Full disclosure: I'm not particularly clever. Sometimes I need things meticulously spelled out to me.

In a now defunct campaign, one of our allies (a tiefling warlock) used Minor Illusion to make an image of the wall behind him in front of him to create an "invisibility" effect. At the time I was like "how would that work?" but the DM ok'ed it and it didn't matter much to me, he's an ally lol.

But now there's a thread about it, and I saw it come up in the cantrip god thread.

So here's the hangup that I'm not convinced I'm understanding properly.
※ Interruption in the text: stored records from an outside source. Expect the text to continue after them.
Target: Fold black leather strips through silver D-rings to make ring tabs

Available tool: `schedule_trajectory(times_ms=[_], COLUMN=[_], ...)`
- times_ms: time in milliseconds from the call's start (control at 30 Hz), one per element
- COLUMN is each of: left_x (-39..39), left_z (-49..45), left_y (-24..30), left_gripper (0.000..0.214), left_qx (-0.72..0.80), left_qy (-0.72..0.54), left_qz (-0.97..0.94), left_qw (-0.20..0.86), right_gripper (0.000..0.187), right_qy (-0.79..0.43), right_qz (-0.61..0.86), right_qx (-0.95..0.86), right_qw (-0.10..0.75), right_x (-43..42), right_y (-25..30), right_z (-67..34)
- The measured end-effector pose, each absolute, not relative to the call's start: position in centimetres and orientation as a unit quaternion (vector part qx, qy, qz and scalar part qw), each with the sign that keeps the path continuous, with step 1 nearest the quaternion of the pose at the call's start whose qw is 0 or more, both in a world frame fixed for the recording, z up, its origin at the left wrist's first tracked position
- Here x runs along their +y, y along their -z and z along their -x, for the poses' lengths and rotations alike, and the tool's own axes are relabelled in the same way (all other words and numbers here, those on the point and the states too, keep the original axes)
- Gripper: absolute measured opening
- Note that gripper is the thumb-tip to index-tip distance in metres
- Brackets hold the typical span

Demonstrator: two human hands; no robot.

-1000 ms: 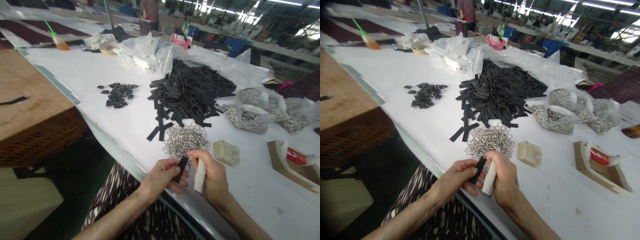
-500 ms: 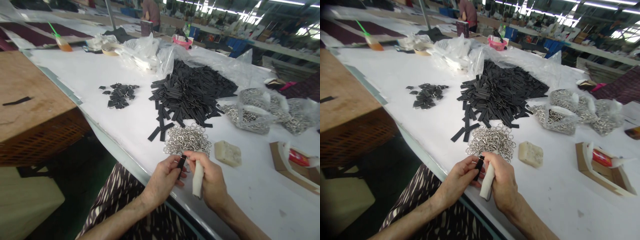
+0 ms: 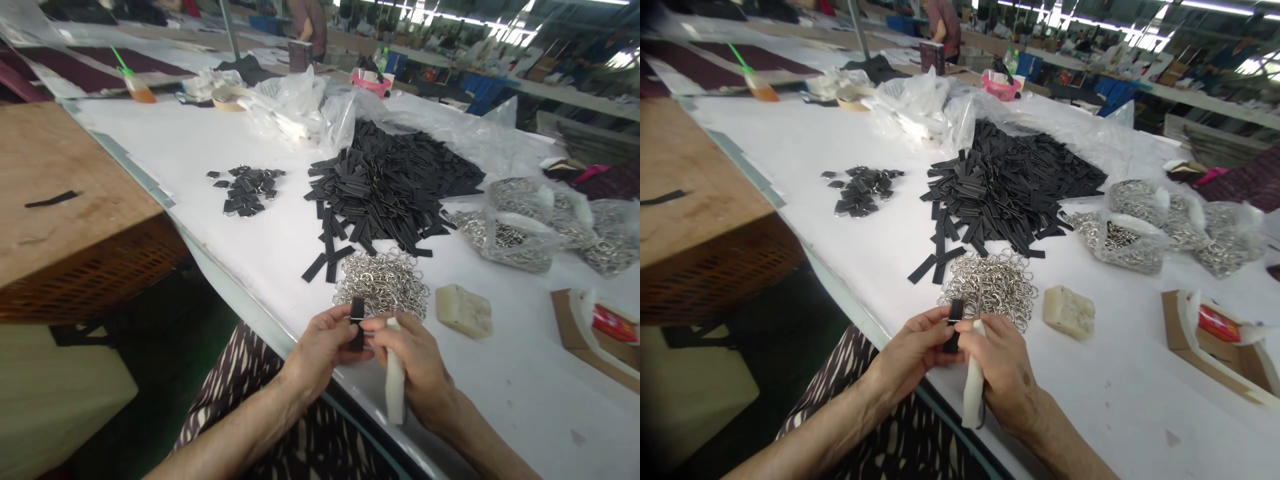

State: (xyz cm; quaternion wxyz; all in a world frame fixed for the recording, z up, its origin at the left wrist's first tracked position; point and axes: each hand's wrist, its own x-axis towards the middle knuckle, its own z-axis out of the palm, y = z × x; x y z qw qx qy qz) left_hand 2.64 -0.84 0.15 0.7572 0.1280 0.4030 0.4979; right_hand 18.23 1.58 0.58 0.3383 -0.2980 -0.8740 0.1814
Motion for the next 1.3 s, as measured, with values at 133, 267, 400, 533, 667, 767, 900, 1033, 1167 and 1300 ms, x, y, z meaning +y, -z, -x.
schedule_trajectory(times_ms=[133,267,400,533,667,767,900,1033,1167,1300], left_x=[-0.8,-0.8,-0.9,-0.9,-0.9,-0.9,-1.2,-1.7,-2.1,-2.0], left_z=[-2.3,-2.4,-2.6,-2.6,-2.8,-3.0,-3.5,-4.0,-4.3,-4.2], left_y=[-0.1,-0.1,-0.3,-0.3,-0.1,-0.1,-0.2,-0.3,-0.3,-0.4], left_gripper=[0.021,0.024,0.027,0.010,0.010,0.008,0.003,0.007,0.017,0.013], left_qx=[0.390,0.353,0.346,0.344,0.391,0.398,0.390,0.381,0.382,0.381], left_qy=[-0.523,-0.531,-0.515,-0.508,-0.517,-0.532,-0.552,-0.572,-0.575,-0.555], left_qz=[-0.079,-0.050,-0.019,0.005,0.003,-0.029,-0.076,-0.106,-0.158,-0.217], left_qw=[0.754,0.769,0.784,0.789,0.762,0.747,0.733,0.719,0.706,0.707], right_gripper=[0.019,0.018,0.016,0.018,0.021,0.020,0.015,0.008,0.007,0.009], right_qy=[-0.101,-0.032,-0.009,-0.048,-0.171,-0.247,-0.299,-0.332,-0.369,-0.406], right_qz=[0.245,0.228,0.205,0.201,0.228,0.304,0.402,0.465,0.506,0.506], right_qx=[-0.910,-0.915,-0.911,-0.905,-0.883,-0.847,-0.782,-0.740,-0.707,-0.687], right_qw=[0.319,0.332,0.357,0.371,0.373,0.359,0.370,0.355,0.330,0.327], right_x=[1.8,1.9,1.9,1.8,1.3,0.8,0.3,0.3,0.6,0.8], right_y=[-0.2,0.4,0.3,0.1,0.1,-0.1,-0.3,-0.7,-1.4,-1.7], right_z=[-17.7,-17.3,-17.3,-17.6,-17.8,-17.6,-17.2,-16.9,-17.0,-17.0])
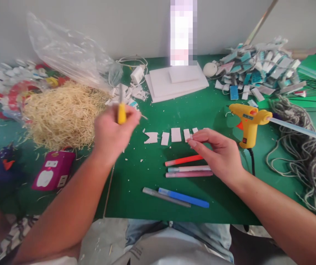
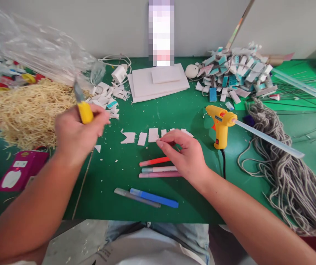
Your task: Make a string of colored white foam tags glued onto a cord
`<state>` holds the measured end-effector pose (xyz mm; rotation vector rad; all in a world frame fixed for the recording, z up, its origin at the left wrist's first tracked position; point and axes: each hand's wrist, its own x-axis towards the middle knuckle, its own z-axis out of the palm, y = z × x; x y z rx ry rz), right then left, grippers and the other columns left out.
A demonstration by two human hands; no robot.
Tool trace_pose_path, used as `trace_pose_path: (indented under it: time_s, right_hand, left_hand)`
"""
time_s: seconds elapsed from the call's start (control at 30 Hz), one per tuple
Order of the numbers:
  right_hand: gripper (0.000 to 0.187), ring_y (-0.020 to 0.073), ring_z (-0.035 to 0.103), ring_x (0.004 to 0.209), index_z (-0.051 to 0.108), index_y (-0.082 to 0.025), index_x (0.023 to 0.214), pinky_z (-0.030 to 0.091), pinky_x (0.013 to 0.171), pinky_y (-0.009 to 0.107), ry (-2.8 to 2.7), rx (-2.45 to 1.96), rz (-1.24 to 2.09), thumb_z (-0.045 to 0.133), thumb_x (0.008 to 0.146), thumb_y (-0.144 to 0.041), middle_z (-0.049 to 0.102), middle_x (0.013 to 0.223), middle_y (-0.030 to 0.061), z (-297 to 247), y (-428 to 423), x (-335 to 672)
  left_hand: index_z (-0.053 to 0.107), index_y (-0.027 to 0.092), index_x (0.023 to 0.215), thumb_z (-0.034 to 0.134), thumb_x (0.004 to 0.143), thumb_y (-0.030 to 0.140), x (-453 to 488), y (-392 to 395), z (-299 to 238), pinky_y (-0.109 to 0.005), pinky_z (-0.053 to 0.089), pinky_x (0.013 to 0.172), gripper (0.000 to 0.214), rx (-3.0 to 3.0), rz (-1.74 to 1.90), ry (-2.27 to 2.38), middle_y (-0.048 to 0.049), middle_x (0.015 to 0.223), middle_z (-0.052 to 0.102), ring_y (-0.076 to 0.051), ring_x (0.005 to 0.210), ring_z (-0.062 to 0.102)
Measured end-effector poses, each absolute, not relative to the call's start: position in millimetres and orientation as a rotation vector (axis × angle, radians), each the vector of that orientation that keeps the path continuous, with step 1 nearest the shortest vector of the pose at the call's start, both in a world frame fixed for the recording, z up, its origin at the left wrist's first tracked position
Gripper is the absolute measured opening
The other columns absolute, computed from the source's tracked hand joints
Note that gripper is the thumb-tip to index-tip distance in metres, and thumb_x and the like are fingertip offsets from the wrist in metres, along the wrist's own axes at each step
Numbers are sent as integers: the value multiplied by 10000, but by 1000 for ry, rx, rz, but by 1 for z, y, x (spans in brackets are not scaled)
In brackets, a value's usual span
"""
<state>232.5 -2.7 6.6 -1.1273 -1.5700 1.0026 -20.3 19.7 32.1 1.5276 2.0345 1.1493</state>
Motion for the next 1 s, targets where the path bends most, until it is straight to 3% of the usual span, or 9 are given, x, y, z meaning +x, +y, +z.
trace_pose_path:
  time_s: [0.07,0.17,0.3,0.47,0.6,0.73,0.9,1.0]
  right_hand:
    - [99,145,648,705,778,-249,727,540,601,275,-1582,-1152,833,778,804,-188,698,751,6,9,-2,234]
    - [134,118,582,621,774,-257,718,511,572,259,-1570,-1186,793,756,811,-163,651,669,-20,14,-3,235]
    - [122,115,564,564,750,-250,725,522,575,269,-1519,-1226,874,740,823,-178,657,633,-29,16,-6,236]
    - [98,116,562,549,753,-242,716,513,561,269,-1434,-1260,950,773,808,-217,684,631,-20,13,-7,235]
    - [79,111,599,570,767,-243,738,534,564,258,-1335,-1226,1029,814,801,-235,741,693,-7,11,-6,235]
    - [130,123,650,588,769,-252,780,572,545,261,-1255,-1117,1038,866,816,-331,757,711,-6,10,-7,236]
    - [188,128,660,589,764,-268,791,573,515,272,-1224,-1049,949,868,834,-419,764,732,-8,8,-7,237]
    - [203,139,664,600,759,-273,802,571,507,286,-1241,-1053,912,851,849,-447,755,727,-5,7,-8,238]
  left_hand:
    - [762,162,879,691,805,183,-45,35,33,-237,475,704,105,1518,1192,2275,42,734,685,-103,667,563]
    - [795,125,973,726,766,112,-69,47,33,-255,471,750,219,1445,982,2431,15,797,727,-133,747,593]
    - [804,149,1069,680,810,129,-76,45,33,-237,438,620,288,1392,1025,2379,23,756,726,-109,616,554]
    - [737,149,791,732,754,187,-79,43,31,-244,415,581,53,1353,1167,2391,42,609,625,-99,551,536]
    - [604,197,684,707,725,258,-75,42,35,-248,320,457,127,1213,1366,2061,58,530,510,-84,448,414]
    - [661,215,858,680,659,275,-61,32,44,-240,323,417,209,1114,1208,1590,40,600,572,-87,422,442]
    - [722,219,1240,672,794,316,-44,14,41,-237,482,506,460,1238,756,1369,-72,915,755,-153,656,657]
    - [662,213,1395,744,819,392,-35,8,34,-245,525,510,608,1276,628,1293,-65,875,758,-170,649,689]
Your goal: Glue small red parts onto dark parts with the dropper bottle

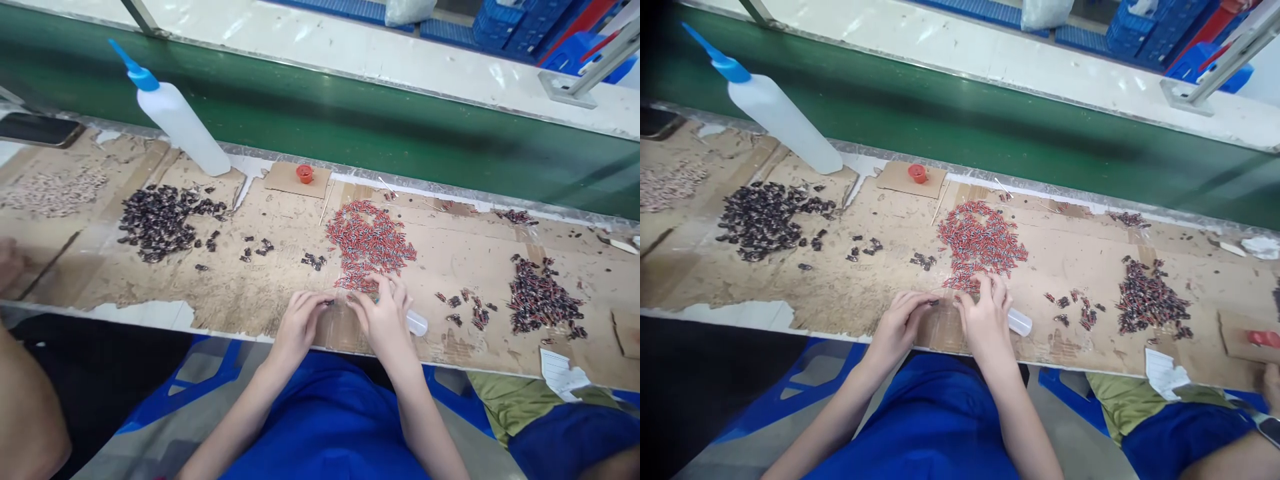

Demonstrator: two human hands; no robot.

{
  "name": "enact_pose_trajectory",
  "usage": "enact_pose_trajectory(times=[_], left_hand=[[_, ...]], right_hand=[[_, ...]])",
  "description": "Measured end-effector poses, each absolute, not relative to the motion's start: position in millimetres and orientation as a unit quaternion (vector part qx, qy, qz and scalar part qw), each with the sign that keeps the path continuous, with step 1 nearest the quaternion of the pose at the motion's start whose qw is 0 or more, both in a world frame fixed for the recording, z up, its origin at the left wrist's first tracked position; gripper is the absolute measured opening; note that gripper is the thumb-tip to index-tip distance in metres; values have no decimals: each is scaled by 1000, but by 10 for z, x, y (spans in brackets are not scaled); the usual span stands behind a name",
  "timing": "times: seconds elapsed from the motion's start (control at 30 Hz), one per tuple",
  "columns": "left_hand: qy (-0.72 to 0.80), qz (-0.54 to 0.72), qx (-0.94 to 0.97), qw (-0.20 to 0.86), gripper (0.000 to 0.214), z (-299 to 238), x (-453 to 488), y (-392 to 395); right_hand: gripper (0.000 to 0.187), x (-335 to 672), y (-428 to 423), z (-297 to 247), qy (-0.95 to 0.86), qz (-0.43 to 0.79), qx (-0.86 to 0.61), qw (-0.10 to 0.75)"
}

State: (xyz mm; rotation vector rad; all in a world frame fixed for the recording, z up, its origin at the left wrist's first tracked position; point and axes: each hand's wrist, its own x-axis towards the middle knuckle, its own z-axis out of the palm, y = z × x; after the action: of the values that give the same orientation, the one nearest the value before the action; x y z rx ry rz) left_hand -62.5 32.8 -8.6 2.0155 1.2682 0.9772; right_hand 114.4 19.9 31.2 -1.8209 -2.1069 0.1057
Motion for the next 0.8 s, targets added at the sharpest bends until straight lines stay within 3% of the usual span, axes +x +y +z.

Won't you have to pick a point of perspective to make this trick work? Like, if you are in a room and make the image of the wall behind you, *which* "image" of the wall are you making? Standing directly in front of it? Standing off to the side as you enter the room? Standing at the height of a kobold? A gnoll? A minotaur? Approaching from the left or the right?

How do you determine what the image is supposed to look like to the person that will be looking at you? The image won't move as they approach, or turn their head, or whatever, so the perspective will be off.

Are we assuming that someone walks within line of sight, but doesn't look at you directly until they are perfectly in front of you for the image to line up properly with the rest of the wall from their perspective? Then they blink slowly and turn away while their eyes are closed? What am I missing?